For Al-Raqqa, 77 images were attached to the articles. Forty-seven images (61%) reported on the military operations, while 30 (38.9%) reported other issues such as fighting IS in Iraq and the destruction of civilian infrastructure in other Syrian cities. Of all, only 21 images (27.2%) covered the civilian casualty or destruction themes in Al-Raqqa. For video clips, 233 s or 3.8 min were included in The NYT’s articles, and only 83 s were related to the humanitarian crisis. Other video clips were of Kurdish fighters celebrating or of cities in Iraq.
Similar to the other visual content, the cartoons published by The NYT enhanced the overall frame of the two coverages. In Cartoon 1 of Aleppo (Chappatte, 2016a), the cartoonist Patrick Chappatte criticised former US President Barack Obama for not taking action to intervene in Aleppo.

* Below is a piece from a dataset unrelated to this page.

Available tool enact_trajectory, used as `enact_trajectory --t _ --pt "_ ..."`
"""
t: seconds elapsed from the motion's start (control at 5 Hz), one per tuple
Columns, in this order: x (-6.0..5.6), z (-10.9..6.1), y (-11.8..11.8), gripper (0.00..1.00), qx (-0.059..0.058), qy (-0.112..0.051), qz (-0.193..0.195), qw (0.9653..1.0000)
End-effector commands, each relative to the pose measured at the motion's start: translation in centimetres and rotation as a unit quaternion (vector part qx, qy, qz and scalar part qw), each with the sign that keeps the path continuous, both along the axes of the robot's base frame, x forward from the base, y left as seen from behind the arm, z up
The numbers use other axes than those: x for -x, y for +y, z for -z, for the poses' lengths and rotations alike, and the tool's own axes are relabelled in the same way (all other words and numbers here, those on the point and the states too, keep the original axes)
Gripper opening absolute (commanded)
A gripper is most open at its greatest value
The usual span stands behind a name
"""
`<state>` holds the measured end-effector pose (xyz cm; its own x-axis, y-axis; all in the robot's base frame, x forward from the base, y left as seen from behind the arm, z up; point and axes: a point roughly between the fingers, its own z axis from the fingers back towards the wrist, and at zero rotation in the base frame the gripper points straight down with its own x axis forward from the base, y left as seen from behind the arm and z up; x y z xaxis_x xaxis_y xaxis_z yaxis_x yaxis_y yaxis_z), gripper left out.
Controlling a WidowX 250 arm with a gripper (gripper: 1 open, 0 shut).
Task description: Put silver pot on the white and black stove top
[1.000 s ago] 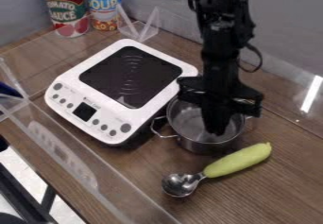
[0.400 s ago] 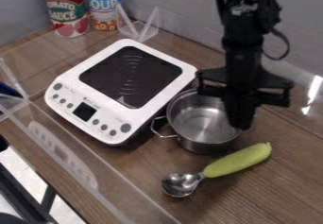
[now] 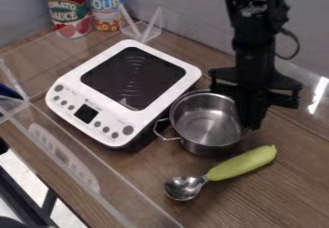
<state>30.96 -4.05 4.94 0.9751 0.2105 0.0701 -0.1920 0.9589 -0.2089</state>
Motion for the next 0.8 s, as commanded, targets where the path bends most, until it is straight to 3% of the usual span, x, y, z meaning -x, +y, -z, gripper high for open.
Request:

There was heavy black smoke, the entire city was destroyed, and Russian military aircraft (identified by the word Russia that was written on the main aircraft) dropped bombs, including what appeared to be barrel bombs (referencing the Syrian government). Cartoon 2 (Chappatte, 2016b) showed Russian President Vladimir Putin giving bloodied Aleppo as a Christmas present to Syrian President Bashar Al-Assad, who was framed as the character Gargamel from The Smurfs. Gargamel was evil and endeavoured to eat the Smurfs and destroy their little village. Cartoon 3 on the capture of Al-Raqqa (Chappatte, 2017) showed a destroyed city, black smoke, three military helicopters, and two IS fighters leaving the city after the group was defeated. There is no indication of who owned or controlled these helicopters.

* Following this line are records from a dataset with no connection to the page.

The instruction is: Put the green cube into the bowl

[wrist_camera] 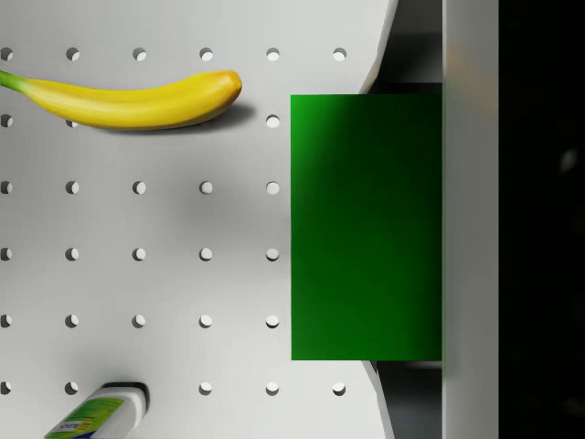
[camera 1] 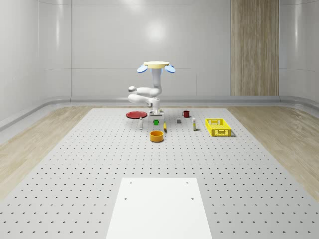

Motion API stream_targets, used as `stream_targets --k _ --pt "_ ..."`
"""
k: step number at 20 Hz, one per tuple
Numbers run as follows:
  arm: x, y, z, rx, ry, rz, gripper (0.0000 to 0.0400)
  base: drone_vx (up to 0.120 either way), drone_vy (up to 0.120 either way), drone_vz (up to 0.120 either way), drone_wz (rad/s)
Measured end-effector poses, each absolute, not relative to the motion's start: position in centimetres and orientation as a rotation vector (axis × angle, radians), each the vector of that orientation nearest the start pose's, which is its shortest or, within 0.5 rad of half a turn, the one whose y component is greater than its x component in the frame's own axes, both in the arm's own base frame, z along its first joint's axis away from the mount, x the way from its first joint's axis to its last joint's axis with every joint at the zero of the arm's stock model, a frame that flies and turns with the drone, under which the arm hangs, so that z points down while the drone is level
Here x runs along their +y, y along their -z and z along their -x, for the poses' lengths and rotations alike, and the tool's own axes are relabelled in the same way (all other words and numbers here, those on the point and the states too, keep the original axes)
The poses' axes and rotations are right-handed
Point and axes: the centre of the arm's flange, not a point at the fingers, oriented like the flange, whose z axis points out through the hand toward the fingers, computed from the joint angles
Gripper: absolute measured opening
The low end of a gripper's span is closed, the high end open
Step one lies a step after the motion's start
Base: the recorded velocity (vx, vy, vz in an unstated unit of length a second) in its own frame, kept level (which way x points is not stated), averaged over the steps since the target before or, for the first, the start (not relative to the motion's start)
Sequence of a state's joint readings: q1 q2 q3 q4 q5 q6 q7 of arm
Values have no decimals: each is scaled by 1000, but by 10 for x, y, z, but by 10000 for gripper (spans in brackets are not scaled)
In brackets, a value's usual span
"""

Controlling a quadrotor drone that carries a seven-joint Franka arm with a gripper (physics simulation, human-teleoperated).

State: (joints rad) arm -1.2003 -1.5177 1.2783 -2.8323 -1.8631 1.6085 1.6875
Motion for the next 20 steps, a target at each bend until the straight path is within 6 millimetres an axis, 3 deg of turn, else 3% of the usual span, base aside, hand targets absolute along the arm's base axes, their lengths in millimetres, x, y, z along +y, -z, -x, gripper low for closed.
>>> stream_targets --k 14,20 --pt "0 -519 -313 -2 -783 -1 251 120 0 0 0" --pt "0 -522 -313 -2 -783 -1 251 13 0 0 0"
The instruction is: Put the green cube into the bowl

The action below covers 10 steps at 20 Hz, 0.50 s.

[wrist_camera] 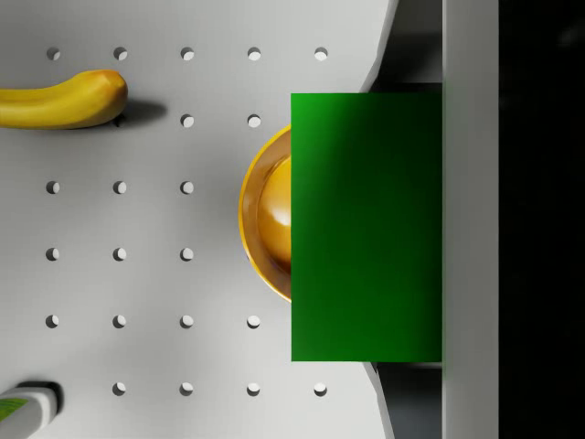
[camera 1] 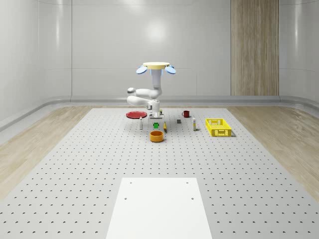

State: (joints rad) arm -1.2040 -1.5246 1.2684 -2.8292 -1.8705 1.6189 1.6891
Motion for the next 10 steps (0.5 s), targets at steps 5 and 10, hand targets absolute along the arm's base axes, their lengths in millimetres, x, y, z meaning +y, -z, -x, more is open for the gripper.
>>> stream_targets --k 5,10 --pt "0 -539 -313 -2 -784 -1 251 0 0 0 0" --pt "0 -563 -313 -2 -784 -1 251 0 0 0 0"
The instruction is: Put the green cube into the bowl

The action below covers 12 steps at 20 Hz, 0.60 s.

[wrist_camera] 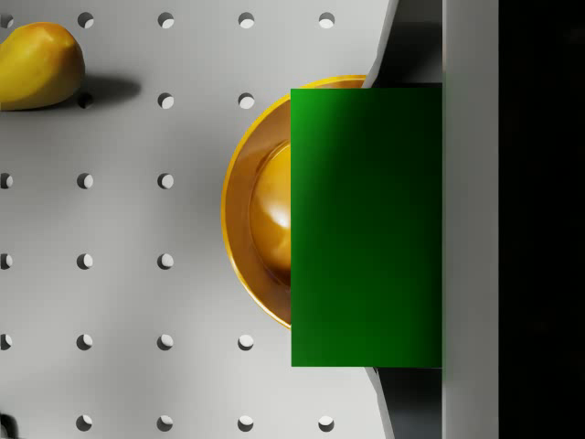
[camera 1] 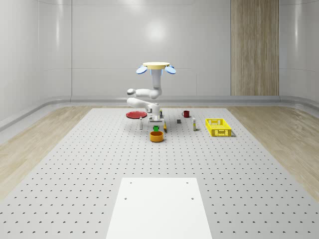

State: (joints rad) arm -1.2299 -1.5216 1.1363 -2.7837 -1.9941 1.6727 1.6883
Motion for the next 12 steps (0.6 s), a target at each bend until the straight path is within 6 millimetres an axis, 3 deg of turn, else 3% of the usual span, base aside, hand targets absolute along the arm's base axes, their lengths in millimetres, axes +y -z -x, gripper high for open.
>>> stream_targets --k 12 --pt "0 -618 -313 -3 -784 -1 251 0 0 0 0"
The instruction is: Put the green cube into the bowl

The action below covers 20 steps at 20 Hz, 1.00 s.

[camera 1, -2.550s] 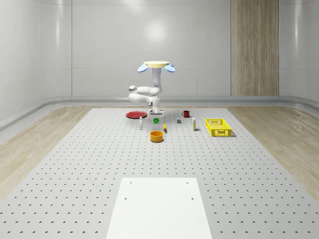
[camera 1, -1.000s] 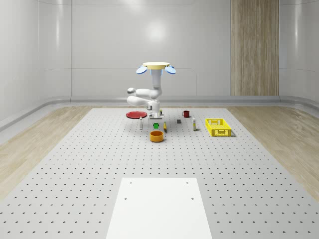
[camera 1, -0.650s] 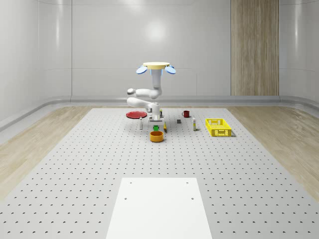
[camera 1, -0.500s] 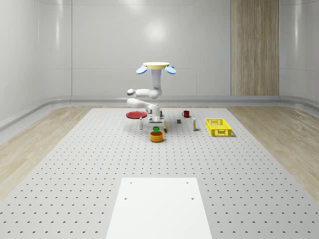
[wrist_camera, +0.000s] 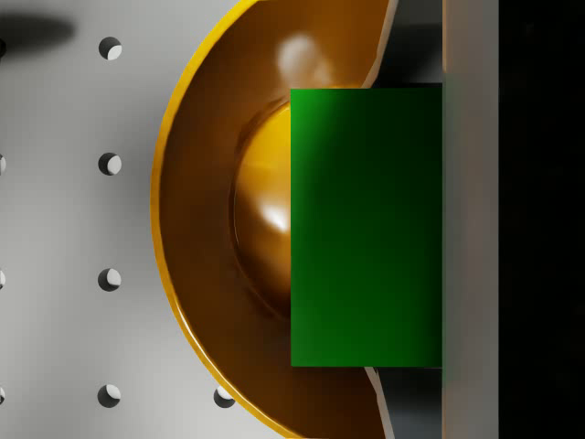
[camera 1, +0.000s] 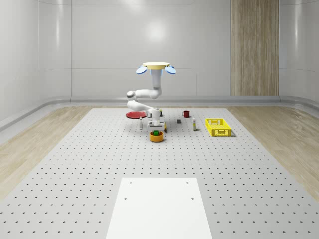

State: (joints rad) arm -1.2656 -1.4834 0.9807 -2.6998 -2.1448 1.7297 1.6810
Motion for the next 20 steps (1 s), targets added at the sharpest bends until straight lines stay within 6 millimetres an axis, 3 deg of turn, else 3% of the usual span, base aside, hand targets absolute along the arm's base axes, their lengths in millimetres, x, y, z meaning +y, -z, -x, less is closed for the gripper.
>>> stream_targets --k 5,9,20 --pt "0 -635 -313 -3 -784 -1 251 0 0 0 0" --pt "0 -639 -313 -2 -785 0 345 0 0 0 0" --pt "0 -608 -313 -2 -786 -1 395 0 0 0 0"
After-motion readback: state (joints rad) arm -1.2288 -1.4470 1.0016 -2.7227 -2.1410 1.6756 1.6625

Comparison of the two newspapers’ coverages of Aleppo and Al-Raqqa
The foregoing analysis has shown that the similarities in the coverage of the two newspapers were greater than the differences between them. Entman (1991: 6) argues that:
Unless narratives are compared, frames are difficult to detect fully and reliably, because many of the framing devices can appear as ‘natural’ unremarkable choices of words or images. Comparison reveals that such choices are not inevitable or unproblematic but rather are central to the way the news frame helps establish the literally ‘common sense’ (i.e., widespread) interpretation of events.
The situation in Aleppo was put in a far more humane context compared with Al-Raqqa. For instance, more coverage and visual content accompanied the articles that reported on the civilian casualty or the destruction themes in Aleppo compared with Al-Raqqa. In addition, various sources were used in the coverage by the two newspapers of Aleppo that mostly voiced an anti-Syria and anti-Russia narrative. Moreover, the UN’s and international NGOs’ voices figured more prominently in Aleppo. This lent more credibility to the coverage of Aleppo because these sources are often considered reliable and trustworthy (Table 1).
The US | Russia | |
---|---|---|
Intention and focus |
– Wrongful deaths
– Go wrong
– Accidental bombing
– Mistaken bombing
– Liberation
– Fighting terrorism
– Less reporting on civilian deaths and/or less emphasis on this issue.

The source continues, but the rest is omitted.